EDMONTON — The organization that represents the army of skilled tradespeople who work in Alberta’s hard-hit resource sector is hopeful after what it calls its “historic” meeting with Prime Minister Justin Trudeau.
Warren Fraleigh, executive director of the Building Trades of Alberta, spoke with Trudeau on Monday night about what Ottawa can do to help the 75,000 members of 16 unions weather the economic downturn.
“I think he gets it. We walked out of that meeting believing the prime minister meaningfully understands what our issues are and he is looking for ways to help us,” Fraleigh said Tuesday.
“They are truly interested and concerned about the challenges here in Alberta.”
Thousands of skilled workers from other provinces who were flying in and out of Alberta to work have been laid off and have gone home.
There are enough construction and facility maintenance projects to keep many of the workers who remain in the province on the job over the next few months, but they are expected to feel the crunch later this year and in 2017, Fraleigh said.
The unions want the federal government to do what it can to keep its members working, including those who are trying to complete their apprenticeships.
Fraleigh said they have asked Trudeau to broaden the definition of projects that could receive federal infrastructure money beyond roads, schools and public buildings.
Part of the goal is to ensure that this force of skilled tradespeople such as pipefitters, boilermakers, electricians and welders doesn’t melt away before the economy picks up again.
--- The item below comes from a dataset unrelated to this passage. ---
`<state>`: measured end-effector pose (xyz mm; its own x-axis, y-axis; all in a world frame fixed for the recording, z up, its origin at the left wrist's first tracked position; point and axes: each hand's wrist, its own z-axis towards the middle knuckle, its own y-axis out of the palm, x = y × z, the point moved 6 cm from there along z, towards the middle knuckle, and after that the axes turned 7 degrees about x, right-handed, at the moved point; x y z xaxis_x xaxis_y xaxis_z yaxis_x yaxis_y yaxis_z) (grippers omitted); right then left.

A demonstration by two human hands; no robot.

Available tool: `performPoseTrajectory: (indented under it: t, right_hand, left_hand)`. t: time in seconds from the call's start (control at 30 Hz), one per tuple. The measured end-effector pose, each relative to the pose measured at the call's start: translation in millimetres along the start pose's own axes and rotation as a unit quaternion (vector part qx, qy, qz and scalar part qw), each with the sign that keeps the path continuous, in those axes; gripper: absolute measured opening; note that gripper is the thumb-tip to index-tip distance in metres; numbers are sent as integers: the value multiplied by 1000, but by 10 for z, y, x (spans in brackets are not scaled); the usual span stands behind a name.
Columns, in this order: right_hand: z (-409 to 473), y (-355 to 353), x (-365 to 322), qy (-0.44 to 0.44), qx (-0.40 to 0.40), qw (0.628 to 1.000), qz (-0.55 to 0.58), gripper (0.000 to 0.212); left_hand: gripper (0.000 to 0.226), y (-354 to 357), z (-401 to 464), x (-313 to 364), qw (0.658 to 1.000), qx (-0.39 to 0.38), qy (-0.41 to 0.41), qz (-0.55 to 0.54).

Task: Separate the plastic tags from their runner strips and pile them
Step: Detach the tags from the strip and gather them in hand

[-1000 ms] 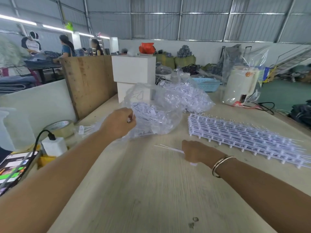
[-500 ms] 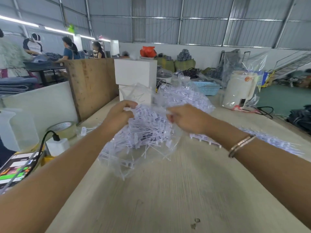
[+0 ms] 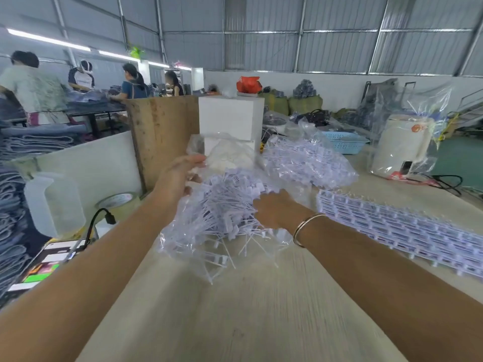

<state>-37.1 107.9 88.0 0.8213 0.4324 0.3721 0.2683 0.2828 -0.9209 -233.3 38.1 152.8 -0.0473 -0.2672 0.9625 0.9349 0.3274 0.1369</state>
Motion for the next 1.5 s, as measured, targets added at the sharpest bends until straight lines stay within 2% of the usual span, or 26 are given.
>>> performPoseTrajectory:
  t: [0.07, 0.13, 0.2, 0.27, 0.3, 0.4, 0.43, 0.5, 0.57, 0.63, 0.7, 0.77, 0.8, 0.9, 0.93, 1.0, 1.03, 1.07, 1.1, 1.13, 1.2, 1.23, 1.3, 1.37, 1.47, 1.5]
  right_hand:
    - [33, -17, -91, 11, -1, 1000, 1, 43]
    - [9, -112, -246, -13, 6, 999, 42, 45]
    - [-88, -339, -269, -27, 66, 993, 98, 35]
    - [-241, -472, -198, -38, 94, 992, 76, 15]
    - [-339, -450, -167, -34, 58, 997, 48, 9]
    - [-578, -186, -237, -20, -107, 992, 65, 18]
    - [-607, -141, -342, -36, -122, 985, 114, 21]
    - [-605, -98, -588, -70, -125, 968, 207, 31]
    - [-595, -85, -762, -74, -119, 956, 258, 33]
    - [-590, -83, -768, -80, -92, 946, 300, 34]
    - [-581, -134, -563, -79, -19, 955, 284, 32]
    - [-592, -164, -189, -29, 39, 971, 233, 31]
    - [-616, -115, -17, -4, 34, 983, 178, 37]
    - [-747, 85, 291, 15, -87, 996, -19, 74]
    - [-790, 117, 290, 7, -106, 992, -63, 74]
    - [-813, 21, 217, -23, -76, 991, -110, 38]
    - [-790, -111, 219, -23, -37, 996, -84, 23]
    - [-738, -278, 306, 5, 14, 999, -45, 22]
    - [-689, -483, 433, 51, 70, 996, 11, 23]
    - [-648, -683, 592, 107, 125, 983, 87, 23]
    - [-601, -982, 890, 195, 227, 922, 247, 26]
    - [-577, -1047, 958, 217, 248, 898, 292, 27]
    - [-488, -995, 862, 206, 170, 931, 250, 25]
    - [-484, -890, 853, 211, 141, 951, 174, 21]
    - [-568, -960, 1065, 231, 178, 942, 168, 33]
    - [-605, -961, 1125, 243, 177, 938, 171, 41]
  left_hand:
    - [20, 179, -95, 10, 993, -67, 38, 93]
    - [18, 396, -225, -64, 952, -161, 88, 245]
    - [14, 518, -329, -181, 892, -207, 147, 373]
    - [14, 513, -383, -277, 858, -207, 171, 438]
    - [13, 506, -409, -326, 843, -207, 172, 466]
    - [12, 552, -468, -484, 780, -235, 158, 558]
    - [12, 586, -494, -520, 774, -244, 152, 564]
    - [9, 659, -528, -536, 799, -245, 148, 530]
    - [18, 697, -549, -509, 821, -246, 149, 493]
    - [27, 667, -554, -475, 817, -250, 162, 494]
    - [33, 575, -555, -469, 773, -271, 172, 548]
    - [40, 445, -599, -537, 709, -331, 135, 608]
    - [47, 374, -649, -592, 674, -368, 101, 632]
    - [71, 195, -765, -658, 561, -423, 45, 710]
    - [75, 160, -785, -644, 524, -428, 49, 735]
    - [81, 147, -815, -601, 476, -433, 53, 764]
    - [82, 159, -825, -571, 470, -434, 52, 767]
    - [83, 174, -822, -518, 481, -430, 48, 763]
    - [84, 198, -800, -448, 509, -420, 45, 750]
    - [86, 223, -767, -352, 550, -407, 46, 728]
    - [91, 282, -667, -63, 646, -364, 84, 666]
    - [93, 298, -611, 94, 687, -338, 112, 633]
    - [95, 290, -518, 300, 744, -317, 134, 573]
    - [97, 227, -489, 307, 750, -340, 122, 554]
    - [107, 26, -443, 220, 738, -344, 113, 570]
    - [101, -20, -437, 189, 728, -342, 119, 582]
Fraleigh said Trudeau didn’t make any promises, but appreciates that these people will be needed when the price of oil rebounds.
The federal government has been saying it wants to expedite $13 billion in existing national infrastructure cash allocated in 2014-15 by the previous Conservative government, but never spent. Of that sum, $704 million is earmarked for Alberta.
The building trades also want the federal government to improve and simplify the Employment Insurance system.
Skilled workers in other provinces hurting from the downturn also stand to benefit if Trudeau delivers, said Robert Blakely, spokesman for Canada’s Building Trades.
Blakely said there is hope that a measured response from Ottawa, with input from the labour movement, will lead to better programs.
He said since the Liberals took office in the fall there is a new spirit that things are going to happen.
“When was the last time a prime minister of Canada when going through Edmonton went and met with the business managers of the construction unions and said, ‘How’s it going and what can I do to help you?,”‘ Blakely said from Ottawa.
“If nothing else, at least he is listening.”